# Spark SQL

### Introduction

In this lesson, we'll demo how to query spark with Spark SQL.

### Getting Started

In [None]:
# You may need to reinstall pyspark in colab

!pip install fsspec --quiet
!pip install s3fs --quiet
!pip install pyspark --quiet

In [10]:
from pyspark.sql import SparkSession

spark = SparkSession \
    .builder \
    .appName("Python Spark SQL basic example") \
    .config("spark.some.config.option", "some-value") \
    .getOrCreate()

In [6]:
import pandas as pd
url = "s3://jigsaw-labs-student/houston_claims.csv"
df = pd.read_csv(url)


After loading our data from s3, we can create our dataframe.

In [None]:
claims_df = spark.createDataFrame(df.astype(str))

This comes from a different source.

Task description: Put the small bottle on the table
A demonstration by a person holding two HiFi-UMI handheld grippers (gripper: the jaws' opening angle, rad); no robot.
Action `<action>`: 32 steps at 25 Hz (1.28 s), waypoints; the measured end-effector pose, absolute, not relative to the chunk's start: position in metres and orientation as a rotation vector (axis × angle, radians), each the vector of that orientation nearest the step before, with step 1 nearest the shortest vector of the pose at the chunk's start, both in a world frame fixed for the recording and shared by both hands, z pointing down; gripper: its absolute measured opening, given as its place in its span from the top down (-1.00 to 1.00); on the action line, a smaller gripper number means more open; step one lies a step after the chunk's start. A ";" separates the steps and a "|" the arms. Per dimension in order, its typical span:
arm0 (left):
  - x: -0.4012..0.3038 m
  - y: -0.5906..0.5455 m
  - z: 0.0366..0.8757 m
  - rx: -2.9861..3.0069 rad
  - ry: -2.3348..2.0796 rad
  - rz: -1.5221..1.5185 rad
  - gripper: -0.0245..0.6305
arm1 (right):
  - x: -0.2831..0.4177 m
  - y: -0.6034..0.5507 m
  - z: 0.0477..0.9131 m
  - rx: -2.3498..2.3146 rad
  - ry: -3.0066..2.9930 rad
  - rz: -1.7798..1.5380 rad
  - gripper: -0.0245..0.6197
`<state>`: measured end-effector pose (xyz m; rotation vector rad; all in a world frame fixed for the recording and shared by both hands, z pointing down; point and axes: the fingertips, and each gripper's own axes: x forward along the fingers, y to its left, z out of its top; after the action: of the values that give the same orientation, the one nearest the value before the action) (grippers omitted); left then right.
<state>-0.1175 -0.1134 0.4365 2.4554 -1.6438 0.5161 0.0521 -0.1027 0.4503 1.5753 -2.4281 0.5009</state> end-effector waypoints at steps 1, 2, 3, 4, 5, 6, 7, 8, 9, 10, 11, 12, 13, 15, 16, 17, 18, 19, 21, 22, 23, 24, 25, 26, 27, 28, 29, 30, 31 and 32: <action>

And then create a temporary view, which will allow us to query our claims as if it were a table.

In [7]:
claims_df.createOrReplaceTempView("claims")

Let's look at the claims schema.

In [8]:
claims_df.printSchema()

root
 |-- Unnamed: 0: string (nullable = true)
 |-- reportedCity: string (nullable = true)
 |-- dateOfLoss: string (nullable = true)
 |-- elevatedBuildingIndicator: string (nullable = true)
 |-- floodZone: string (nullable = true)
 |-- latitude: string (nullable = true)
 |-- longitude: string (nullable = true)
 |-- lowestFloodElevation: string (nullable = true)
 |-- amountPaidOnBuildingClaim: string (nullable = true)
 |-- amountPaidOnContentsClaim: string (nullable = true)
 |-- yearofLoss: string (nullable = true)
 |-- reportedZipcode: string (nullable = true)
 |-- id: string (nullable = true)



And now we can simply query spark like sql.  Remember that to execute the job, we need to call an action like `show`.

In [9]:
spark.sql("SELECT * FROM claims ORDER BY yearofLoss LIMIT 3;").show(vertical = True)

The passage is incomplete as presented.